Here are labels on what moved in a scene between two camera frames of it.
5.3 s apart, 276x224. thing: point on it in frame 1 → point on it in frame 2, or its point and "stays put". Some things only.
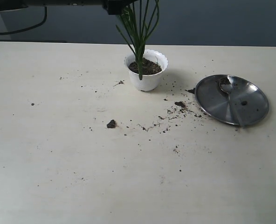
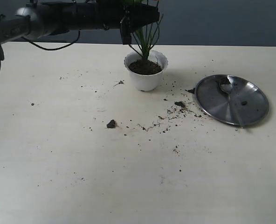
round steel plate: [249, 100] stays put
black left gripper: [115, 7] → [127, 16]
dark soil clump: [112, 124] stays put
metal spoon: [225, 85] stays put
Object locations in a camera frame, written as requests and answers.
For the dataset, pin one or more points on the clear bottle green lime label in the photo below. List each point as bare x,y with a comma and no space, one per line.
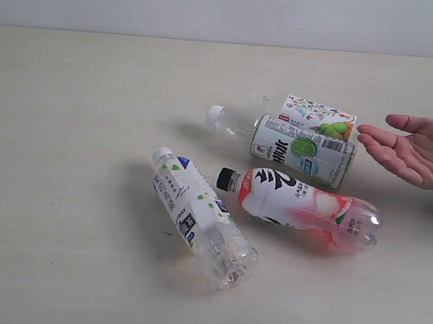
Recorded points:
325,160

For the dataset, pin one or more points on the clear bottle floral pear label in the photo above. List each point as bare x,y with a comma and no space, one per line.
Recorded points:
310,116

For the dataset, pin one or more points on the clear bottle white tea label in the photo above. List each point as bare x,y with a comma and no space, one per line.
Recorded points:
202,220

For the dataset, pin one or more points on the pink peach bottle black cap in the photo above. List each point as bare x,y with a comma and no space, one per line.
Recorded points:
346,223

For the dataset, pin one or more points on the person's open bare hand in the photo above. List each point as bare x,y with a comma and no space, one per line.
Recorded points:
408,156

--- Goal of the exercise ---
If a line in the records includes the string "stays", copy it.

--- The answer ---
5.3 s apart, 276x224. thing: point on it in frame 1 → point on it in frame 2, or its point and "stays put". Some things only.
round steel plate: [249, 100] stays put
dark soil clump: [112, 124] stays put
metal spoon: [225, 85] stays put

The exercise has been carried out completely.